Assigned task => Count up the lines of the data below that contain the string "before", then give only the total.
Data section: Begin
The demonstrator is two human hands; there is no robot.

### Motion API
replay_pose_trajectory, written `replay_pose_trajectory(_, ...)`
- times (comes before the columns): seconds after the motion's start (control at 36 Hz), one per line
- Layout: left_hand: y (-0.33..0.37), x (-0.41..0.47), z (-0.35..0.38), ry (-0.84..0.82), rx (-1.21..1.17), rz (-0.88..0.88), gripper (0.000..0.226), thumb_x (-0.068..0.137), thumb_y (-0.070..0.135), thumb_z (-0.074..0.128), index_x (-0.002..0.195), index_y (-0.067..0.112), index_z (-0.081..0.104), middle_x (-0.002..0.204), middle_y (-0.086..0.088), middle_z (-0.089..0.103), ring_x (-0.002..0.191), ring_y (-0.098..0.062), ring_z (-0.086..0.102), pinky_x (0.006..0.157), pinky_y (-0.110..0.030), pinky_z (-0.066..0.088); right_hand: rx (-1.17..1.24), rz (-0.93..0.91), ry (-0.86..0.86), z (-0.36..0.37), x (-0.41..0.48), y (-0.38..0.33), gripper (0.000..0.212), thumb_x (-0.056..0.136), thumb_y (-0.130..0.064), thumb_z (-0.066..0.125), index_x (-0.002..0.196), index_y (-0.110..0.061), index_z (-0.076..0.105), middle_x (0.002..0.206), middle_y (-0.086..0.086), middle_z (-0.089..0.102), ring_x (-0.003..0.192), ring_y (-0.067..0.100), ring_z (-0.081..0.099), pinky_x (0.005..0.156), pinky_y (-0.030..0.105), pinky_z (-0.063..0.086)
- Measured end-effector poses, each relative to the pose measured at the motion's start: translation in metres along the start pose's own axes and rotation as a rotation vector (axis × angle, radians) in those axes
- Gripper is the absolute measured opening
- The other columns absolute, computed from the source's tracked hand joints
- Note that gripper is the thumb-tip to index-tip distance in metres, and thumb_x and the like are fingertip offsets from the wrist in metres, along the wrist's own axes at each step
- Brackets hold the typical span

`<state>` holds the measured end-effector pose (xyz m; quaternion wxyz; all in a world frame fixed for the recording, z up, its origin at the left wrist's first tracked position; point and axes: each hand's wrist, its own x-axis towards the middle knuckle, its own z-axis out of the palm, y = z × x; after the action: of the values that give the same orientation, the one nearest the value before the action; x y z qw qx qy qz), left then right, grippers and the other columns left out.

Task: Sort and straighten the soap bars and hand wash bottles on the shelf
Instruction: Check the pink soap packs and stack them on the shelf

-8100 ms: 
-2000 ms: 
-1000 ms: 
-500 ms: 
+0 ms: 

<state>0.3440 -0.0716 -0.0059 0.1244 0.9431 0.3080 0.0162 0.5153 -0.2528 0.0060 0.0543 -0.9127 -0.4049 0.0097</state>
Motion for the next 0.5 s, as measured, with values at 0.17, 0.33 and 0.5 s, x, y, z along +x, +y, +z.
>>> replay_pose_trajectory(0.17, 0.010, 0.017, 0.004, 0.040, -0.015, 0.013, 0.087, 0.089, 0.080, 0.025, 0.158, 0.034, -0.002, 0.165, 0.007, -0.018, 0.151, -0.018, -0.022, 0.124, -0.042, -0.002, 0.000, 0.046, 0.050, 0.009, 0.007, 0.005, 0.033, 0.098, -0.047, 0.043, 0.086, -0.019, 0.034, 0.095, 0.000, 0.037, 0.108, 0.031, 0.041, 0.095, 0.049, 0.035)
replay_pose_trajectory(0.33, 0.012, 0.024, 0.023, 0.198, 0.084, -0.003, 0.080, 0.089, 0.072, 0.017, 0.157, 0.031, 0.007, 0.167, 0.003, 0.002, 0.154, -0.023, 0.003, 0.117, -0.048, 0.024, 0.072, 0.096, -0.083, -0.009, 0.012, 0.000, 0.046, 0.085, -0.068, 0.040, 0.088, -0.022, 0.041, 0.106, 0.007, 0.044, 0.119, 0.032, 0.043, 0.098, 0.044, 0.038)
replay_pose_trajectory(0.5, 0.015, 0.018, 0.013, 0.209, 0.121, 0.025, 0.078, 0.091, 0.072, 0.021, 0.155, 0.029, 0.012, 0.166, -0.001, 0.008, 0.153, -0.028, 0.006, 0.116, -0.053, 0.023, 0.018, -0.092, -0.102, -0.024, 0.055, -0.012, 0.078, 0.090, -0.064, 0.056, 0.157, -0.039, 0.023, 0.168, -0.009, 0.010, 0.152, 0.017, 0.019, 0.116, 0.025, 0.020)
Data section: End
Expected answer => 2